→ PROMPT
Narrow the data below down to the lines containing "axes".

→ DATA BLOCK

^^^^

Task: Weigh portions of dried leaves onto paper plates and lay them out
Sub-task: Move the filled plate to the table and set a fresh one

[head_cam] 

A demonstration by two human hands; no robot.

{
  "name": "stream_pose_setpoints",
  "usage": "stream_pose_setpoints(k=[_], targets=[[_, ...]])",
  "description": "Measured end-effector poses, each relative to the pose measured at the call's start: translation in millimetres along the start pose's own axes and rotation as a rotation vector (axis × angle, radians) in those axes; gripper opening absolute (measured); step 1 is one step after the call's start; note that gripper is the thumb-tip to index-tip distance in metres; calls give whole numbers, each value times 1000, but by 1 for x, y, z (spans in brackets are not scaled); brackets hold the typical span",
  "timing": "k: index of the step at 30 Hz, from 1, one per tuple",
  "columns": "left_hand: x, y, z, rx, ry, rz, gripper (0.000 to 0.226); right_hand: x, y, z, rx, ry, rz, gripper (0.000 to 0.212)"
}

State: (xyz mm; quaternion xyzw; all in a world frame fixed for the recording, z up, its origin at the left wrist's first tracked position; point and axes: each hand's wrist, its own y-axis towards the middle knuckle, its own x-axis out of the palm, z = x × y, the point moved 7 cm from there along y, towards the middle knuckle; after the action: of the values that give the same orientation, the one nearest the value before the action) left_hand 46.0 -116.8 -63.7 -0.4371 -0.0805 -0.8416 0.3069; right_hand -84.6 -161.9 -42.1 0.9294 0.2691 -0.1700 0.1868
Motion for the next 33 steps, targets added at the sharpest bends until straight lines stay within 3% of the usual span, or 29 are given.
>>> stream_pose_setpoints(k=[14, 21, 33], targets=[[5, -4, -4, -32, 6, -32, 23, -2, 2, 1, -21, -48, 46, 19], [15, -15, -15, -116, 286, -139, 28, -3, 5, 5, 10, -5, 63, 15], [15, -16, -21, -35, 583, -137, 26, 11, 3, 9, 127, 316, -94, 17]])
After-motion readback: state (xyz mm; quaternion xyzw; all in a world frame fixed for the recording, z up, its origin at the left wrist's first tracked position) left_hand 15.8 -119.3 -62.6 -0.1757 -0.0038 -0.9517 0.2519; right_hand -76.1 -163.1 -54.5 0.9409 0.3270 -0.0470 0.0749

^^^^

→ FINISHED EXERCISE
  "description": "Measured end-effector poses, each relative to the pose measured at the call's start: translation in millimetres along the start pose's own axes and rotation as a rotation vector (axis × angle, radians) in those axes; gripper opening absolute (measured); step 1 is one step after the call's start; note that gripper is the thumb-tip to index-tip distance in metres; calls give whole numbers, each value times 1000, but by 1 for x, y, z (spans in brackets are not scaled); brackets hold the typical span",
State: (xyz mm; quaternion xyzw; all in a world frame fixed for the recording, z up, its origin at the left wrist's first tracked position; point and axes: each hand's wrist, its own y-axis towards the middle knuckle, its own x-axis out of the palm, z = x × y, the point moved 7 cm from there along y, towards the middle knuckle; after the action: of the values that give the same orientation, the one nearest the value before the action) left_hand 46.0 -116.8 -63.7 -0.4371 -0.0805 -0.8416 0.3069; right_hand -84.6 -161.9 -42.1 0.9294 0.2691 -0.1700 0.1868

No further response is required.